In Italia, questa tensione è ancora più evidente. Gli utenti italiani sono tradizionalmente meno inclini a pagare per servizi digitali rispetto ai colleghi americani, e l’idea di un abbonamento a Instagram potrebbe suscitare reazioni forti. Tuttavia, Meta conta sul fatto che alcune funzioni — come la visualizzazione anonima e il controllo granulare sulle Storie — possano essere percepite come abbastanza preziose da giustificare l’investimento.

Cosa cambia per gli utenti italiani: prospettive e riflessioni

Se Instagram Plus arriverà in Italia (ancora non confermato ufficialmente da Meta), il prezzo dovrebbe adeguarsi al mercato locale. Considerando i parametri attuali, potremmo aspettarci un costo attorno ai 1,50-2,50 euro al mese, in linea con le altre economie europee.
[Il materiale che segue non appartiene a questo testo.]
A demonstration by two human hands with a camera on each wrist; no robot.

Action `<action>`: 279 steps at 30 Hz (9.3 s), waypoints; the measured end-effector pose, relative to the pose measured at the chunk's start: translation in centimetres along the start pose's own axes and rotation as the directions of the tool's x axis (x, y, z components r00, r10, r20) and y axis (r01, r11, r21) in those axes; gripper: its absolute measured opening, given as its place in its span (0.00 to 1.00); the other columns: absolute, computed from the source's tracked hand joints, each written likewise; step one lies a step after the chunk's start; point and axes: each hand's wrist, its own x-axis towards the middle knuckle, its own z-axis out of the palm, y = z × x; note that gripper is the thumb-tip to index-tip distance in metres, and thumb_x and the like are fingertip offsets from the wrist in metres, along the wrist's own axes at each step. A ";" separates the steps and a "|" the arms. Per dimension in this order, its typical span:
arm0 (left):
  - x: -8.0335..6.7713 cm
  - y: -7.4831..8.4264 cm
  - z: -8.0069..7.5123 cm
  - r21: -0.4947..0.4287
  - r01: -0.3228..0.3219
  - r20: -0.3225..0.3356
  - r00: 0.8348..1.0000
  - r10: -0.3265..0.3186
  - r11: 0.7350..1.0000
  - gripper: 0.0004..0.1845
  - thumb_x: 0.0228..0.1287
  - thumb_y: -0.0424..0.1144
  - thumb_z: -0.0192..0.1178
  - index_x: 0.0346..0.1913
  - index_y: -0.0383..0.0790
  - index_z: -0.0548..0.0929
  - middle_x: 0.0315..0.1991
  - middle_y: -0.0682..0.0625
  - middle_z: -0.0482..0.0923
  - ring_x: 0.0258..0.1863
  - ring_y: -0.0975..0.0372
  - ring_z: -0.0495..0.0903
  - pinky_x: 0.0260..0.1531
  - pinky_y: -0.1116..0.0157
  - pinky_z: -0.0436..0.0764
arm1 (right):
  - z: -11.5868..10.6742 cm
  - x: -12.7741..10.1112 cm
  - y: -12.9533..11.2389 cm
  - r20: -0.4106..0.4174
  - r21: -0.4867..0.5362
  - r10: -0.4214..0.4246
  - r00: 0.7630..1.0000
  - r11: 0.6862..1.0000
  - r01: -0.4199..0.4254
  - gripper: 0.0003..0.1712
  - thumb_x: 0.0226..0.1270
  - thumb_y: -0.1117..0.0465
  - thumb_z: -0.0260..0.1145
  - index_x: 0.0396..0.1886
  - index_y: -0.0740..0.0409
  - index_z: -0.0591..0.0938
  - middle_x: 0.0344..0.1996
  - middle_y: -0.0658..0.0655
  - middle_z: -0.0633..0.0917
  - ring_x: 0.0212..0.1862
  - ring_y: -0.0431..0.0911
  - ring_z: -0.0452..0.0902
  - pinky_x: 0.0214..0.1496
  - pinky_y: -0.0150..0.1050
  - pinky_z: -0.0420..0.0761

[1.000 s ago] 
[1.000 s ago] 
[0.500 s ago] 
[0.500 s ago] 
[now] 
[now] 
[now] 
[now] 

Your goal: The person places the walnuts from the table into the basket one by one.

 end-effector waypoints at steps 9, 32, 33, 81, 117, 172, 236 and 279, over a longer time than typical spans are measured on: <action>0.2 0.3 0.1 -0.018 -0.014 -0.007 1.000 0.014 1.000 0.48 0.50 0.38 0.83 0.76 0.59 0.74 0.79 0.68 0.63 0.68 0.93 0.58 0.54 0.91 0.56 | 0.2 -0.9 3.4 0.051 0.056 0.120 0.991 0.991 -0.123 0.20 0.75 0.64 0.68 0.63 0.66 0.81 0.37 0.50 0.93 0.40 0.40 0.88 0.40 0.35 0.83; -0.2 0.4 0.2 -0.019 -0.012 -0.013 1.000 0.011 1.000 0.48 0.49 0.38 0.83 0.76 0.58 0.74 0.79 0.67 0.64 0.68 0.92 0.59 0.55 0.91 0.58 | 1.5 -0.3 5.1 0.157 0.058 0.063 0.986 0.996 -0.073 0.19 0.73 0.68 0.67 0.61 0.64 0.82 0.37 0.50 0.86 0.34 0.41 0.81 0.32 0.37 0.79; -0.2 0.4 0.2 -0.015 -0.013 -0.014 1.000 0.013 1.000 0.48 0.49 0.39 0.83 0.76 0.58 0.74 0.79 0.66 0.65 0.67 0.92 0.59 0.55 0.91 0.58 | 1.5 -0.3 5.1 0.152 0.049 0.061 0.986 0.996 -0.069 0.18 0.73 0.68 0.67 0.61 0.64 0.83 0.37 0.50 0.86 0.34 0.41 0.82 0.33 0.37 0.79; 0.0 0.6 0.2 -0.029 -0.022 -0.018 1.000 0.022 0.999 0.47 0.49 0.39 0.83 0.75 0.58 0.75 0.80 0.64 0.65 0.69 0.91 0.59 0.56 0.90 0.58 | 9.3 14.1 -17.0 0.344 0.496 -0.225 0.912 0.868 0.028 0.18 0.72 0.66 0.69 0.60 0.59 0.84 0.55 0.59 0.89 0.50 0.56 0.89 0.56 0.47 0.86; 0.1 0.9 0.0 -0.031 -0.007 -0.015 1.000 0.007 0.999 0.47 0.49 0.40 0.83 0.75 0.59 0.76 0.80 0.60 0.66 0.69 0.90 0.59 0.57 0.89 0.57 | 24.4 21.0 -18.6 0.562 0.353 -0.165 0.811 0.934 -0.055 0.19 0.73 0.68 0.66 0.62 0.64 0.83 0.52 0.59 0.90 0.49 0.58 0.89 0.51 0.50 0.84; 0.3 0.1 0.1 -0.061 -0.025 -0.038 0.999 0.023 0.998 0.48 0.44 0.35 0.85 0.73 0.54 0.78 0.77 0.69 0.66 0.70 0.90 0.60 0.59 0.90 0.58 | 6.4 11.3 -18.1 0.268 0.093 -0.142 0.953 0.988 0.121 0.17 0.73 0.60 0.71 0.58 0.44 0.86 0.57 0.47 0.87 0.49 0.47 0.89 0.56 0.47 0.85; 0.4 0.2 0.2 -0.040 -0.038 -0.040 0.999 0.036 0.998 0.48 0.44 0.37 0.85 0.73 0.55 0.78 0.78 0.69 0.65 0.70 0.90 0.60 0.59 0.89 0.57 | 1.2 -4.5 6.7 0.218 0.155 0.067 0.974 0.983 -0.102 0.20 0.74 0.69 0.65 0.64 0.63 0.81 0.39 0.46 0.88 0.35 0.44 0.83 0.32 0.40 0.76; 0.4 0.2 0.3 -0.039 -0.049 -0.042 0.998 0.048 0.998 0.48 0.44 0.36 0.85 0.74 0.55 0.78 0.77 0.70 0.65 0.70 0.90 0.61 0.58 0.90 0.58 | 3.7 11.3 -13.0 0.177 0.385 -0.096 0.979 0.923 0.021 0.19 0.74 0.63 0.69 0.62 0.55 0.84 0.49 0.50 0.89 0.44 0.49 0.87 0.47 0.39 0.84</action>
Ma il vero valore dipenderà dall’utilità percepita delle funzioni.

La visualizzazione anonima, ad esempio, potrebbe interessare chi vuole mantenere una privacy maggiore su Instagram, specialmente chi è stanco di essere tracciato. Il controllo avanzato sulle liste di pubblico, invece, potrebbe attrarre chi gestisce relazioni complesse — chi cioè non vuole che il capo veda le storie dedicate agli amici, o i parenti vedano certe attività. Sono casi di uso reali, anche se non universali.

Meta promette di portare avanti la fase di test con cautela, monitorando quanto gli utenti valorizzeranno effettivamente queste funzioni. Molto dipenderà dall’adozione iniziale: se il tasso di sottoscrizione sarà elevato, l’espansione globale arriverà velocemente. Se sarà tiepido, Meta potrebbe ripensare l’approccio o ritoccare l’offerta.
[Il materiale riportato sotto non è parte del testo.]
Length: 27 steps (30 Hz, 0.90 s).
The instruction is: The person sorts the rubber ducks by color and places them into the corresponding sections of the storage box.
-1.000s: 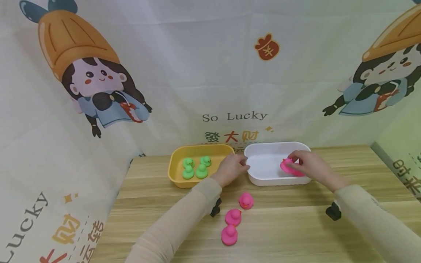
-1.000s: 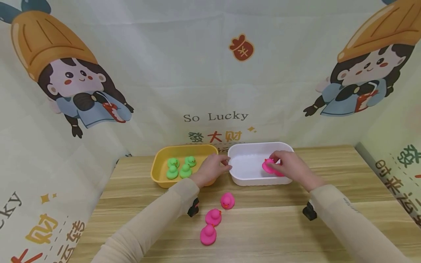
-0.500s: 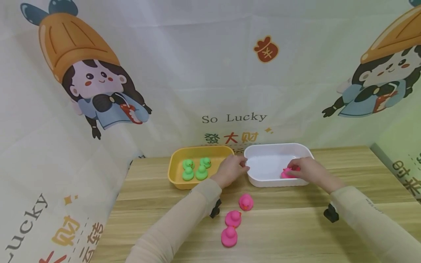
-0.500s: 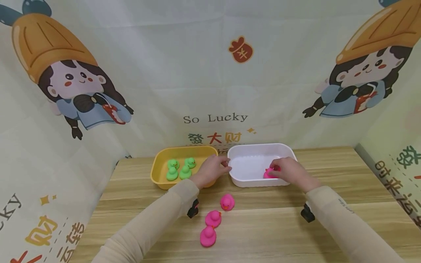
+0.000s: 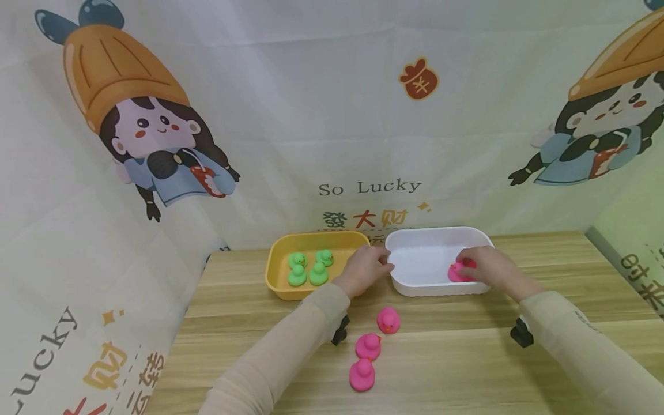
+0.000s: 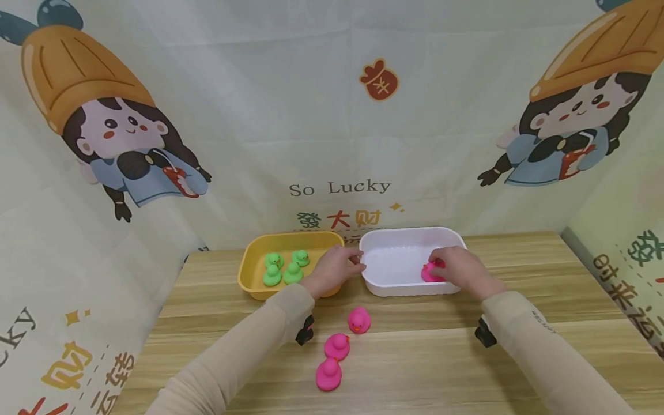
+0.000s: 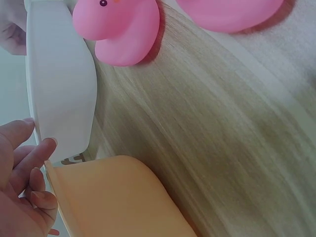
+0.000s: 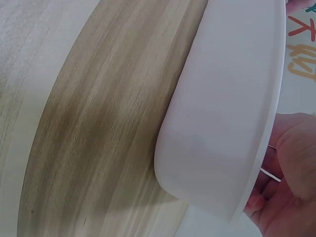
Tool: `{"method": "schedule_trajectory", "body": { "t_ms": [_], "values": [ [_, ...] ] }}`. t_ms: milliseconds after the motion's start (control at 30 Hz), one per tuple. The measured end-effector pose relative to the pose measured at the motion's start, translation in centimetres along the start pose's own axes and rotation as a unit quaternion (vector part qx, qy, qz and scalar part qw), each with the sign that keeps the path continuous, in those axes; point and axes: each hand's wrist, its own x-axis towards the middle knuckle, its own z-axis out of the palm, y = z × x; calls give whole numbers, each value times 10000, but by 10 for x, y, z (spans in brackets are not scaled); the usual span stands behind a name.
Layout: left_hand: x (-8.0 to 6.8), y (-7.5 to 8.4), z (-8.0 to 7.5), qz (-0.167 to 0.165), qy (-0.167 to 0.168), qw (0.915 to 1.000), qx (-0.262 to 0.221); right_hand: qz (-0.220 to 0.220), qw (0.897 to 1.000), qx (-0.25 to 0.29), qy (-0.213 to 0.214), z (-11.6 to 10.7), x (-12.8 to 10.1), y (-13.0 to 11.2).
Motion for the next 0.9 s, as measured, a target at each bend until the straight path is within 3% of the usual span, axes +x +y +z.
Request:
{"method": "schedule_trajectory", "body": {
  "t_ms": [533,733,900],
  "values": [
    [-1,2,-1,-156,-51,9999,-32,488,9988,-8,-103,-4,0,-8],
    [-1,-2,-2,86,-49,9999,-124,107,9997,111,184,-6,-10,-23],
    [2,-2,-3,255,-114,9996,-67,-601,9959,-30,669,-4,-22,-40]
  ]
}}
Nel 2026, mentre assistiamo alla progressiva segmentazione dei social network in tier free e premium, Instagram Plus rappresenta una scelta strategica importante: Meta scommette che la privacy e il controllo valgono più della gratuità assoluta. È una scommessa rischiosa in un contesto dove la stanchezza da abbonamenti è reale, ma potrebbe anche rivelarsi vincente se posizionata bene. Il prossimo capitolo di questa storia si scriverà con i numeri: quanti utenti convertiranno in abbonati, e se quella conversione ripagherà l’investimento. Per ora, resta solo da osservare.